Song Zhiwei, Weng Jilin, Han Yupeng, Li Wangyu, Xu Yiya, He Yingchao, Wang Yinzhou
Shengli Clinical Medical College of Fujian Medical University, Department of Neurology, Fuzhou University Affiliated Provincial Hospital, Fujian Key Laboratory of Medical Analysis, Fujian Academy of Medical Sciences, Fuzhou, Fujian, China.
Department of Neurology, Wuyishan City Hospital, Wuyi Hospital Affiliated To Fujian Provincial Hospital, Fuzhou, Fujian, China.
BMC Public Health. 2025 Aug 21;25(1):2868. doi: 10.1186/s12889-025-24220-y.

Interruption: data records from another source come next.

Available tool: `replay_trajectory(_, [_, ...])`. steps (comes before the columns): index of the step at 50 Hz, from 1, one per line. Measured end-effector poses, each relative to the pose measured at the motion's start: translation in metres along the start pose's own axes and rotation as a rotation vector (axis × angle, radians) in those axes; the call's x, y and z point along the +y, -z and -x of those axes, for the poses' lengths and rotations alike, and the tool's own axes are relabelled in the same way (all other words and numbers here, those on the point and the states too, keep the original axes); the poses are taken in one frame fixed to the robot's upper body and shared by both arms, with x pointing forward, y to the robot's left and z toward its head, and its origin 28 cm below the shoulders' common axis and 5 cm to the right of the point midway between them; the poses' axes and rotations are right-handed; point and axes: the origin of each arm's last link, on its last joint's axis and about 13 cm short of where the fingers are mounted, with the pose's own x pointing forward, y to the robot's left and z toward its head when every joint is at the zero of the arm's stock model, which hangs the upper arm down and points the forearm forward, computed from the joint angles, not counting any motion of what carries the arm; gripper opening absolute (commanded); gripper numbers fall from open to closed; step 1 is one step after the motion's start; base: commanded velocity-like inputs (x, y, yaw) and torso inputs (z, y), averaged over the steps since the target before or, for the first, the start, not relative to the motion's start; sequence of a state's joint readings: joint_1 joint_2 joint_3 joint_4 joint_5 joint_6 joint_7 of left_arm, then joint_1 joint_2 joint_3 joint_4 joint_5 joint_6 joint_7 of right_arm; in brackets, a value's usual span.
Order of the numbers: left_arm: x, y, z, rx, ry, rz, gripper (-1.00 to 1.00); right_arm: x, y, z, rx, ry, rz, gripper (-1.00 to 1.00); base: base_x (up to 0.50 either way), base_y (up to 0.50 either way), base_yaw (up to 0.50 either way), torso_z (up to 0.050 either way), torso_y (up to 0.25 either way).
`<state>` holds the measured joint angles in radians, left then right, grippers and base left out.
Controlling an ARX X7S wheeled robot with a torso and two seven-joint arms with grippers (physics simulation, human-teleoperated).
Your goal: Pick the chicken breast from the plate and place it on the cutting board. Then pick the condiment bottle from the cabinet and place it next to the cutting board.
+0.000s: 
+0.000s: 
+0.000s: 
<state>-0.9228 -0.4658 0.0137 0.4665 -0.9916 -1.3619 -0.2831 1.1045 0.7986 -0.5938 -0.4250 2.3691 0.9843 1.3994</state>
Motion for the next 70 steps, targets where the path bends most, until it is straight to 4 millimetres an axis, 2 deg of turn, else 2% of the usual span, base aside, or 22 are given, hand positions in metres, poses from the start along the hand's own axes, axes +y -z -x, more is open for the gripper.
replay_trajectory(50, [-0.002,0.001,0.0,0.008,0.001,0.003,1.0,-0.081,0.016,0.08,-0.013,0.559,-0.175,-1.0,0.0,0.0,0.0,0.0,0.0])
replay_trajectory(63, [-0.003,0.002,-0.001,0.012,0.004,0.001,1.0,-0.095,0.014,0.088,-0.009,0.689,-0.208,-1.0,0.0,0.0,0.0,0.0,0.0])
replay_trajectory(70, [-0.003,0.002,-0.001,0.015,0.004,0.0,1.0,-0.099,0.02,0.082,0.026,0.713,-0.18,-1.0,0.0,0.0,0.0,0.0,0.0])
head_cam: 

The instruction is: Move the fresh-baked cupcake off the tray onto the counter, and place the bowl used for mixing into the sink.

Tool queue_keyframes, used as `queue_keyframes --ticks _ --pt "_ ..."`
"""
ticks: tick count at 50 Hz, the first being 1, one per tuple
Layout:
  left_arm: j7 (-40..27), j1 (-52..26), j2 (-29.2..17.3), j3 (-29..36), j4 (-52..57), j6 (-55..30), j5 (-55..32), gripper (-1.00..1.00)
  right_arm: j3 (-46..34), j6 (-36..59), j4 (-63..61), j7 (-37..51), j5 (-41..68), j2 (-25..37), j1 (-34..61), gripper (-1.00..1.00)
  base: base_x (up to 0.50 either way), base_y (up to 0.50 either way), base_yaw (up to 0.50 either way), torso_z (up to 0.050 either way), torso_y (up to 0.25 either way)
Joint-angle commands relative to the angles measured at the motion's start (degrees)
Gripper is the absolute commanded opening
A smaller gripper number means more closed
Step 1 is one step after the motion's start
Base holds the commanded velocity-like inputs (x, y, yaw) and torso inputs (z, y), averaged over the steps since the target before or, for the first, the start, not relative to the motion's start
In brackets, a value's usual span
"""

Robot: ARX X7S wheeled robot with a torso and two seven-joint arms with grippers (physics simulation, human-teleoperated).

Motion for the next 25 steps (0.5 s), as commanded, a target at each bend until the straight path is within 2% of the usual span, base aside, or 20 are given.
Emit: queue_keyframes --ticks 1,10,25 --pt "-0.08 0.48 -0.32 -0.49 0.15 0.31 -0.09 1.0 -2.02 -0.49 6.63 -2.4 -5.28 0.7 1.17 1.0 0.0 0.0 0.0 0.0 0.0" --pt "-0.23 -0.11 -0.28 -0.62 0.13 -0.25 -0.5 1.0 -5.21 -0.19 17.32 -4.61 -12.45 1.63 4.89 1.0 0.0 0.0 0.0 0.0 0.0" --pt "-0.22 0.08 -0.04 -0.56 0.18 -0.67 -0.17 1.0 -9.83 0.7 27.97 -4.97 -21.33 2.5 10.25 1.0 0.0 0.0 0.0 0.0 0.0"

To create and verify a machine learning model that integrates social determinants of health (SDoH) for assessing post-stroke depression (PSD) and examining the association between SDoH and disease outcomes.
Data were acquired from the National Health and Nutrition Examination Survey. Logistic regression was employed to analyse the association between SDoH and PSD, whereas Cox regression was utilized to assess the correlation between SDoH and all-cause mortality in PSD. The Boruta algorithm was employed for feature selection, and four machine learning models were constructed (CatBoost, Logistic, Multilayer Perceptron, and Random Forest) to evaluate the predictive effectiveness, calibration, and clinical applicability of these ML models. SHAP values were computed to ascertain the predictive significance of each feature in the model that exhibited the highest predictive performance.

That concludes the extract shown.